**Task to complete**
How many lines of the entries below contain the string "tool"? State the number alone.

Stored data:
···
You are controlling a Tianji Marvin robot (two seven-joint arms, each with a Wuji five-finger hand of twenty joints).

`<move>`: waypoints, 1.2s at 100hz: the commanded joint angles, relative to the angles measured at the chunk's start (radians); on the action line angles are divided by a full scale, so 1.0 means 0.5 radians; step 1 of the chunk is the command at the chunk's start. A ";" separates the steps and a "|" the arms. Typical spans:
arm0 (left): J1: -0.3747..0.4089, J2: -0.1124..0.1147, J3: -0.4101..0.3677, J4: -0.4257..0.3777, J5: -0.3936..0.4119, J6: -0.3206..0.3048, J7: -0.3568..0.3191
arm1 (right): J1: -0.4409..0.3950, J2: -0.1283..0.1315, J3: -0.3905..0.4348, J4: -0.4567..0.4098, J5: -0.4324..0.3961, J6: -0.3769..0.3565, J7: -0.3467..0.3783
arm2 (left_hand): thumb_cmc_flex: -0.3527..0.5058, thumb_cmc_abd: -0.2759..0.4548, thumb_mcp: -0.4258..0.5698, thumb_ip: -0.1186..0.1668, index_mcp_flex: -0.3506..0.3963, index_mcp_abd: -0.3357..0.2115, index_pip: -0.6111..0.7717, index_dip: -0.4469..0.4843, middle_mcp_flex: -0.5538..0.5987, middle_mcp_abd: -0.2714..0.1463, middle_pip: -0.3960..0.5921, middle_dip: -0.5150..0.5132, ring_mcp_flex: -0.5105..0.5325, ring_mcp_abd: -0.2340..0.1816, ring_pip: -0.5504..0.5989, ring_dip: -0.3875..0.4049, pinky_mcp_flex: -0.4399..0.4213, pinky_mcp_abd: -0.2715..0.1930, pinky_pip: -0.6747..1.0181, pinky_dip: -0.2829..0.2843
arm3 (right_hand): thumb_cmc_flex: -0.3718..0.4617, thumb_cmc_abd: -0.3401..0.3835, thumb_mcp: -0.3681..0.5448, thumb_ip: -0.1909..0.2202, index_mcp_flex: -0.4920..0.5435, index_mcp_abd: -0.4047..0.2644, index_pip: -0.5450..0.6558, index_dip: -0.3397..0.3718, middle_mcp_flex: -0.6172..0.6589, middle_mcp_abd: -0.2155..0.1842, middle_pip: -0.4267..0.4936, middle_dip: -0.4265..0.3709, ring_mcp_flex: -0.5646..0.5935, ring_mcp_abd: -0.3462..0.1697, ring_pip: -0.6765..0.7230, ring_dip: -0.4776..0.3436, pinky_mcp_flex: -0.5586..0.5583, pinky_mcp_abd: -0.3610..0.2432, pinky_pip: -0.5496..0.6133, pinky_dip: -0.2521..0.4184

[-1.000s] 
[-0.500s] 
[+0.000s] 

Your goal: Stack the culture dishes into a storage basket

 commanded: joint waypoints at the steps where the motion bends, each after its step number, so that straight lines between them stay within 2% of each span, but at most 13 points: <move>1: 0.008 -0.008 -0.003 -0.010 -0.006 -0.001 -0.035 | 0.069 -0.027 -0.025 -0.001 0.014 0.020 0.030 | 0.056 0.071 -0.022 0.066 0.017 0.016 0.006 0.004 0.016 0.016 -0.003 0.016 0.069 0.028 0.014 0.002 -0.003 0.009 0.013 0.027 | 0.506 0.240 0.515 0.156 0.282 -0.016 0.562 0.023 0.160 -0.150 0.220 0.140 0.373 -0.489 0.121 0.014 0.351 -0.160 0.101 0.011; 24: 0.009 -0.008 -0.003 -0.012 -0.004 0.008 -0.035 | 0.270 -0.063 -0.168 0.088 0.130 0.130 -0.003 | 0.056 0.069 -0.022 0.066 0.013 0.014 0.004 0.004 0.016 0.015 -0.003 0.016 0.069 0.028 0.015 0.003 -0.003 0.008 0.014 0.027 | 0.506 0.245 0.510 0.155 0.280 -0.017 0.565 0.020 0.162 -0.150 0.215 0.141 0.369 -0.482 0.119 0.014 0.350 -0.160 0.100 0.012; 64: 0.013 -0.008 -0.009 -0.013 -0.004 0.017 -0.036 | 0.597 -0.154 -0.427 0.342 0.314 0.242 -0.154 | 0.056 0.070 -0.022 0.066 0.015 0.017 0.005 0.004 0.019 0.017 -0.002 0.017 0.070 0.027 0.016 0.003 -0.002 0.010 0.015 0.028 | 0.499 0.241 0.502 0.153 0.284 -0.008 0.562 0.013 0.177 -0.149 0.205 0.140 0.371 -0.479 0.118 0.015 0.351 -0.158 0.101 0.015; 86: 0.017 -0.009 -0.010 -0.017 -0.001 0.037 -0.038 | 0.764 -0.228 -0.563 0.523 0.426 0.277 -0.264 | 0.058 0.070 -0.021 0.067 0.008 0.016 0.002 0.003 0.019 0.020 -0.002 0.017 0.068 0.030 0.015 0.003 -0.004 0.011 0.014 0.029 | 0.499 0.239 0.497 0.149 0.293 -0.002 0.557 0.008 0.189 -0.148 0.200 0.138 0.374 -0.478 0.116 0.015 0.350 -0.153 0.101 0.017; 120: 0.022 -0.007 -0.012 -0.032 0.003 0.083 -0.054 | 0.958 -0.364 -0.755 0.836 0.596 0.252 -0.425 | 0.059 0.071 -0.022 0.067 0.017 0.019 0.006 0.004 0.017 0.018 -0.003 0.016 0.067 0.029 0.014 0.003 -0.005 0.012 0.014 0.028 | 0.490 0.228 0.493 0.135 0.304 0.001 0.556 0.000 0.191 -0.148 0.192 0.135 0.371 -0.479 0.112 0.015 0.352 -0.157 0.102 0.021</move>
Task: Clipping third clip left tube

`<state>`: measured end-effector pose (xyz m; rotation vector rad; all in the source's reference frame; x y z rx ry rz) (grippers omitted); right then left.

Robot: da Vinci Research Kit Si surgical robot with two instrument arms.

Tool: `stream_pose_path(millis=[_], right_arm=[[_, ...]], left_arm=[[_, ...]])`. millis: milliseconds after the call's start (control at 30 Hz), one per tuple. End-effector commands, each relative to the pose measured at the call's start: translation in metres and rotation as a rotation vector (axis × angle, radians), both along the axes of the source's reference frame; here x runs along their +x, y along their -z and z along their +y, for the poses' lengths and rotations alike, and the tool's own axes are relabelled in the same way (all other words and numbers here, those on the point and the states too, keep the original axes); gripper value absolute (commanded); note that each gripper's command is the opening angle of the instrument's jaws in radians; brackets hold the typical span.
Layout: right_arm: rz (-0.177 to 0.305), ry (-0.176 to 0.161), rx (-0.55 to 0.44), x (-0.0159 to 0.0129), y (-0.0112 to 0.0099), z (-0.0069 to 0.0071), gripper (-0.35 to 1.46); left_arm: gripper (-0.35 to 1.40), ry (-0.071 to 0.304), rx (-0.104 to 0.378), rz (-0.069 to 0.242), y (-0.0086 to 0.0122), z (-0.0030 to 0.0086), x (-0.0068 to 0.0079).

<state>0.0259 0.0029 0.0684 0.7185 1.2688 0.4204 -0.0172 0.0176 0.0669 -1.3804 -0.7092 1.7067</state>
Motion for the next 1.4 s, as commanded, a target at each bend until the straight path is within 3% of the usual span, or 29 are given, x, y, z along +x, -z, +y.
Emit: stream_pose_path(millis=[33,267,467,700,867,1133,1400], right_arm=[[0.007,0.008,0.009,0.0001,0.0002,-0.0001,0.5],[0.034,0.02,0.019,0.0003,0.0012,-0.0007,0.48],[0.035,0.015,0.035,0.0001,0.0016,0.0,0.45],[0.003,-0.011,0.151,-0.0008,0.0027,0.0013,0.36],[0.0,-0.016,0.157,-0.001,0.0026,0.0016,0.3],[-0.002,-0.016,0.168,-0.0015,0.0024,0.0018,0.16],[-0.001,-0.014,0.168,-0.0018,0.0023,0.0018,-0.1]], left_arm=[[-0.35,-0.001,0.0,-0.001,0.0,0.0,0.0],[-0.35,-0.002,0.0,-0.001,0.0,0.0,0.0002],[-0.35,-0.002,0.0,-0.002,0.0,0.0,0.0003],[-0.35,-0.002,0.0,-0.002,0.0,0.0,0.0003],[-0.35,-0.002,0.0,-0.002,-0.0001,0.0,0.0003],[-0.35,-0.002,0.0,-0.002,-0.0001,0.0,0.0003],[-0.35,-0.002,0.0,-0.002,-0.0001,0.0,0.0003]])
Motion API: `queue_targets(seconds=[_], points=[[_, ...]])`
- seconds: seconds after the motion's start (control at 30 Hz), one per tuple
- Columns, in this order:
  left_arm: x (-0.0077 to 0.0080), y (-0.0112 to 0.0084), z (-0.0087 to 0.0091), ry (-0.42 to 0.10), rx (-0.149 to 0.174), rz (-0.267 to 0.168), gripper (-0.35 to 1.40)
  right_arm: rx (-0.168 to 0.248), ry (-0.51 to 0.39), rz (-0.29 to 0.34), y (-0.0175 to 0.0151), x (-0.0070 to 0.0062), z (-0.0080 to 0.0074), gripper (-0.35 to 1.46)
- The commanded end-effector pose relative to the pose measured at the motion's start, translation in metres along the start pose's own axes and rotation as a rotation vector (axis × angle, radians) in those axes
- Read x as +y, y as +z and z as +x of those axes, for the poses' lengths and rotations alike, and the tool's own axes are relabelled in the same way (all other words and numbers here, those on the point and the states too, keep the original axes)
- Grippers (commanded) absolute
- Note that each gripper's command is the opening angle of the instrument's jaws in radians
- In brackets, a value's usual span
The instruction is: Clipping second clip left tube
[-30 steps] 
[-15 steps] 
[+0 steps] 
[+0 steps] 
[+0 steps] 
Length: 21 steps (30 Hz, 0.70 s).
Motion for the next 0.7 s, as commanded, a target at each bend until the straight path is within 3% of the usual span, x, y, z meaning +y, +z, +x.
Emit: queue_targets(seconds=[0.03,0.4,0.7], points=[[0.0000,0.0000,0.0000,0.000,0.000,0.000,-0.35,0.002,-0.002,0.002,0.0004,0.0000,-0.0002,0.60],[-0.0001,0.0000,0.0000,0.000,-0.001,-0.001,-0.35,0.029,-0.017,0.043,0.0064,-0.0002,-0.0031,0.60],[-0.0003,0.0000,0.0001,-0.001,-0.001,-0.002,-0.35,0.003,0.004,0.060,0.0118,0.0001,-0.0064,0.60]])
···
**Solved problem**
2